A viagem até Marte será de 570 milhões de quilómetros, com data prevista de chegada a 6 de Agosto de 2012. E, nesse dia, se tudo tiver corrido bem até lá, joga-se um momento determinante para o sucesso da missão. A entrada na atmosfera e a aterragem far-se-á de uma forma nunca tentada - será uma estreia absoluta. E algo assustadora, pelo que se vê nas animações hiper-realistas colocadas online pela NASA.

O Curiosity cairá do céu agarrado a um enorme pára-quedas supersónico, a 20.920 quilómetros por hora. Virá protegido por uma espécie de disco voador, activando motores a várias altitudes, para ir travando, e que se afastará no horizonte depois de fazer descer, com pesos e alguns cabos de nylon superfortes na cratera Gale um veículo todo-o-terreno.

Seria isso que um observador inteligente pensaria, estando em Marte, ao ver a aterragem do rover da NASA. Desta vez não será possível usar os airbags de Kevlar para amortecer o contacto com o chão, já muito testados com outras sondas e rovers enviados para o planeta vermelho, por causa do peso do Curiosity. Os técnicos da NASA chamam a esta nova técnica "guindaste espacial", porque é isso que faz lembrar, quando o rover fica suspenso no ar por cabos e é largado pelo disco protector em que faz a viagem até Marte.
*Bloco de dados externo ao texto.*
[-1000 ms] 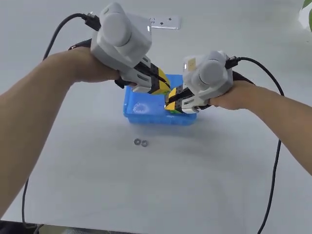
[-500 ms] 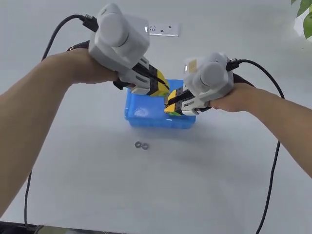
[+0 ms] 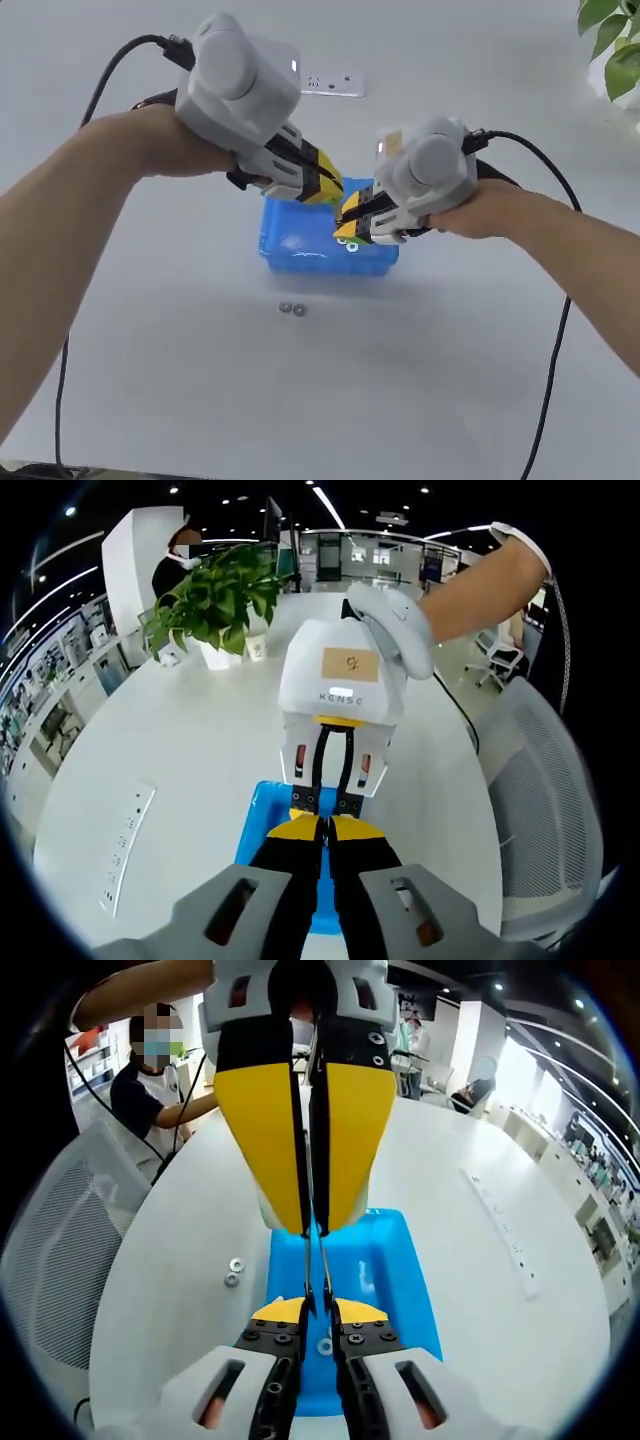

Em simulações de computador, funcionou perfeitamente - embora arrepie. Os engenheiros da NASA chamam a esta fase de entrada, descida e aterragem controlada por computador "os seis minutos de terror", conta o site de tecnologia CNET. Mas as diferenças de gravidade na Terra e em Marte não possibilitam fazer um ensaio verdadeiro - só se saberá se resulta mesmo, quando o Curiosity chegar ao planeta vermelho.

"Há muitas pessoas que olham para isto e dizem-nos: "Vocês estão malucos!"", disse Peter Theisinger, citado pelo Reuters. "Mas nós fizemos um intenso programa de testes que validou este processo do ponto de vista do design. Se alguma coisa se avariar nessa altura, vamos ter problemas. Mas fizemos tudo o que conseguimos prever", garantiu.

Vão ser poucas as unhas para roer no dia 6 de Agosto, pelo que disse ao CNET o engenheiro Adam Steltzner, que está envolvido na aterragem do Curiosity: "Quando se pensa nas linhas de código, o número de circuitos, na mecânica e equipamentos... É completamente aterrorizador."